Continued from previous post:
Yet, Fellow-Citizens, these are not the causes of the separation assigned in the paper which I am about to read. The connexion between different portions of the same people, and between a people and their government, is a connexion of duties as well as of rights. In the long conflict of twelve years which had preceded and led to the Declaration of Independence, our fathers had been not less faithful to their duties, than tenacious of their rights. Their resistance had not been rebellion. It was not a restive and ungovernable spirit of ambition bursting from the bonds of colonial subjection, it was the deep and wounded sense of successive wrongs, upon which complaint had been only answered by aggravation, and petition repelled with contumely, which had driven them to their last stand upon the adamantine rock of human rights.

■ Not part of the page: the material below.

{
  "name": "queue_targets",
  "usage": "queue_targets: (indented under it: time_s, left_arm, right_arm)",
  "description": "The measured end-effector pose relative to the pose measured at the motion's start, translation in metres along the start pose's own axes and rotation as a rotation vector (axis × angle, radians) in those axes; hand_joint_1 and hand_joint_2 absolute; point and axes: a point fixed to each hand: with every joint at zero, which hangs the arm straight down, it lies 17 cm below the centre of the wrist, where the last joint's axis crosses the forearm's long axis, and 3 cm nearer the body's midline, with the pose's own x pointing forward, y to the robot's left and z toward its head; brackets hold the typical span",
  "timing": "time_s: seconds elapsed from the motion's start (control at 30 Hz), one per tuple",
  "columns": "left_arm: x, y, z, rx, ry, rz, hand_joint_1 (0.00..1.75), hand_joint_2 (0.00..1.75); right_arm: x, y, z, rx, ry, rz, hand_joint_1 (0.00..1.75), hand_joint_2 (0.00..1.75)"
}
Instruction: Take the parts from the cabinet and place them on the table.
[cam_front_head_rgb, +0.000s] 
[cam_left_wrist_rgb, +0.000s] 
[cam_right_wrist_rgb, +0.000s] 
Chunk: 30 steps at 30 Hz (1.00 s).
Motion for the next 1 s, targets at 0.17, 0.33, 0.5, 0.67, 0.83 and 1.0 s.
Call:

It was then, fifteen months after the blood of Lexington and Bunker’s Hill, after Charlestown and Falmouth, tired by British hands, were but heaps of ashes, after the ear of the adder had been turned to two successive supplications to the throne ; after two successive appeals to the people of Britain, as Friends, Countrymen, and Brethren, to which no responsive voice of sympathetic tenderness had been returned
“Nought but the noise of drums and timbrels loud,
” Their children’s cries unheard that passed thro’ fire
” To the grim idol.”
Then it was, that the Thirteen United Colonies of North America, by their delegates in Congress assembled, exercising the first act of sovereignty by right ever inherent in the people, but never to be resorted to, save at the awful crisis when civil society is solved into its first elements, declared themselves free and independent States, and two days afterwards, in justification of that act, issued this Unanimous Declaration of the Thirteen United States of America.